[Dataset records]
>>>>>

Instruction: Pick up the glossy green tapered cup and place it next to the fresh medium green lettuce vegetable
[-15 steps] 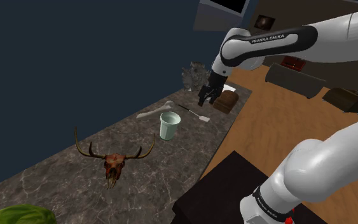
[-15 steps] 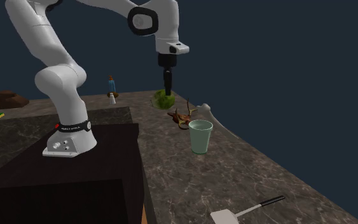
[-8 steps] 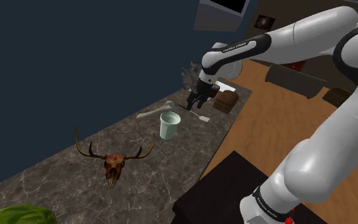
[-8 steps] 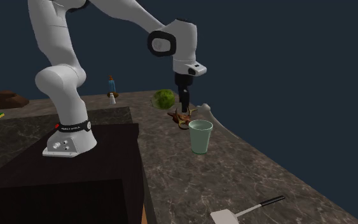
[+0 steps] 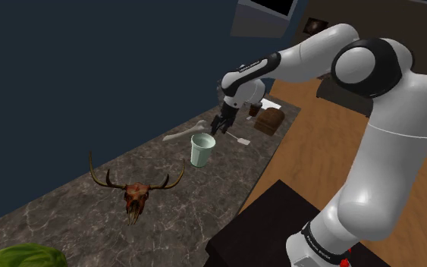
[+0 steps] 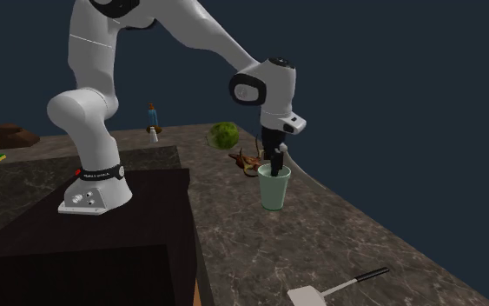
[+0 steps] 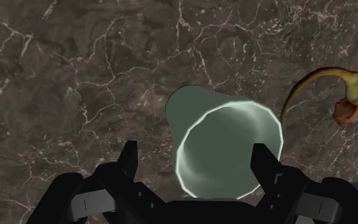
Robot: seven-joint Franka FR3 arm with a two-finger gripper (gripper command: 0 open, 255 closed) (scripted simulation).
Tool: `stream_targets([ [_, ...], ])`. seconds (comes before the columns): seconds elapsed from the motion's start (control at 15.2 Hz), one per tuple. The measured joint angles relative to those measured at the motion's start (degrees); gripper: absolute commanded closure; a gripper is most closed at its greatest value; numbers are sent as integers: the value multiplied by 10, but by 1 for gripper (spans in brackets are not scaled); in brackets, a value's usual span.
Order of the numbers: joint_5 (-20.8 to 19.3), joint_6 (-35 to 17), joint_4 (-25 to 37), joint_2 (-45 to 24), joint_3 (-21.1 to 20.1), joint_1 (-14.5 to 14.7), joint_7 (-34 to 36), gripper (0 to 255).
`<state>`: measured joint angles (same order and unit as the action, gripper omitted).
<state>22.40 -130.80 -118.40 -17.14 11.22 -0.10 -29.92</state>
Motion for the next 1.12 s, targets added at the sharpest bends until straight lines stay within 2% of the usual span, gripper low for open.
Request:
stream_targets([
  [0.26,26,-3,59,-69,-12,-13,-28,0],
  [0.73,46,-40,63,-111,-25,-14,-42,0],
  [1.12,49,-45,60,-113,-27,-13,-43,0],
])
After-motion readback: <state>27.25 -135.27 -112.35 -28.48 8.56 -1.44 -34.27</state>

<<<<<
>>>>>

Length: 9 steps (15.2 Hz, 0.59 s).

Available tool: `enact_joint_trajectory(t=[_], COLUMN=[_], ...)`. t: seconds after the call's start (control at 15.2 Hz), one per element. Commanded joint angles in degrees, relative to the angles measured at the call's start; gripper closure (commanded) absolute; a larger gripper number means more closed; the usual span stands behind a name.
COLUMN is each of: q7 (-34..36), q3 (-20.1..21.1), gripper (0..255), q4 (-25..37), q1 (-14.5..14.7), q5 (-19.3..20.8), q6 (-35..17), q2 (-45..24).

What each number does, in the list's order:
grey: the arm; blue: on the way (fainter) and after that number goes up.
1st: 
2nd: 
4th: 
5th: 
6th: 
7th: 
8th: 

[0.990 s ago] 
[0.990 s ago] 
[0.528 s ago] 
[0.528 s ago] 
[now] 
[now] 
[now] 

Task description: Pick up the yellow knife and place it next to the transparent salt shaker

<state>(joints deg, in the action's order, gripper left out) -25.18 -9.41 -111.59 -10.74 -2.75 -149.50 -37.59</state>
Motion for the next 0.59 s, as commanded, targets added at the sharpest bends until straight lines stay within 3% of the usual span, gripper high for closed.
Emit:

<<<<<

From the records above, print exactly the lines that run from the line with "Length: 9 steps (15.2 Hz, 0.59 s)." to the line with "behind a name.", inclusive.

> **Solution for this problem**:
Length: 9 steps (15.2 Hz, 0.59 s).

Available tool: `enact_joint_trajectory(t=[_], COLUMN=[_], ...)`. t: seconds after the call's start (control at 15.2 Hz), one per element. Commanded joint angles in degrees, relative to the angles measured at the call's start; gripper closure (commanded) absolute; a larger gripper number means more closed; the usual span stands behind a name.

This answer has no further content.